On my second attempt, I climbed into her outstretched hand and she swallowed me whole.  I was briefly suspended in a dark, watery void, before falling down through more indescribable visions to land at the outer reaches of my inner temple.

The grounds surrounding my Temple were overgrown, and my Natal Demon, SKM, was standing on the parapets—grotesque, gothic fortifications which my Inner Temple did not used to possess and which it may or may not possess when next I descend.  I entered the front gate and knelt at the base of the vast Cycladic statue just to the right of the entrance, opposite her consort Kouros to the left.  In between them is a door that sometimes leads to the basement and sometimes leads to Mysteries; that night it led to the basement, where I sat down cross legged and waited.
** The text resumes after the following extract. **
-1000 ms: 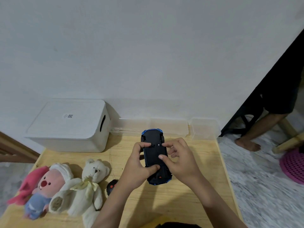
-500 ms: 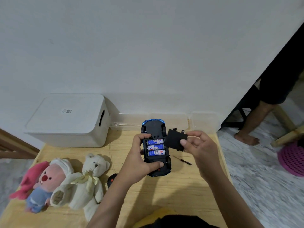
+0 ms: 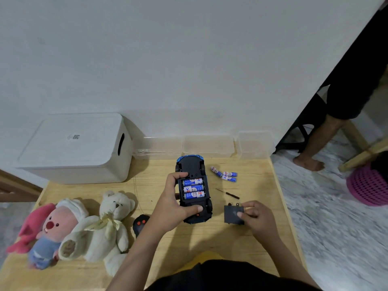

Soon, a slender female figure descended and sat opposite me in the circle on the floor.  I could not discern her face.  I greeted her warmly and asked what I should call her.

“Witchmother,” she told me.

I asked her what her nature was, and she showed me a vision of deep forests and swamps and caverns, and flashes of secret rites taking place therein.  I asked what she would ask of me in terms of rites and offerings, and she didn’t quite answer.  I was left with a strong impression of “we’ll see where this goes,” but told me to continue the offerings I was already giving.  Finally, I asked if she had anything else to show me, and tat’s when things got really strange.

She turned and went back up the stairs.  I followed, and she led me past a series of places I half-recognized.  Finally, we passed through a network of interwoven webs or light and glass-like two-dimensional planes which intersected at odd angles.  I recognized the webs of light as relationships: when I’m at the top of my game, I can see those webs stretching between people and places and ideas: more intricate than any lace ever imagined.  We crossed into a dark void.  Up and  up we went, vast nothing stretching above and behind us.  Then she turned me around, and I saw the vast mass of webs and planes below, so distant as to appear small: the earth, and the worlds and relationships that make up all the people who live there.

Having shown me this, the Witchmother vanished, and I fell back to my body.


1 – I know I’ve talked about this before somewhere, but can’t find the posts.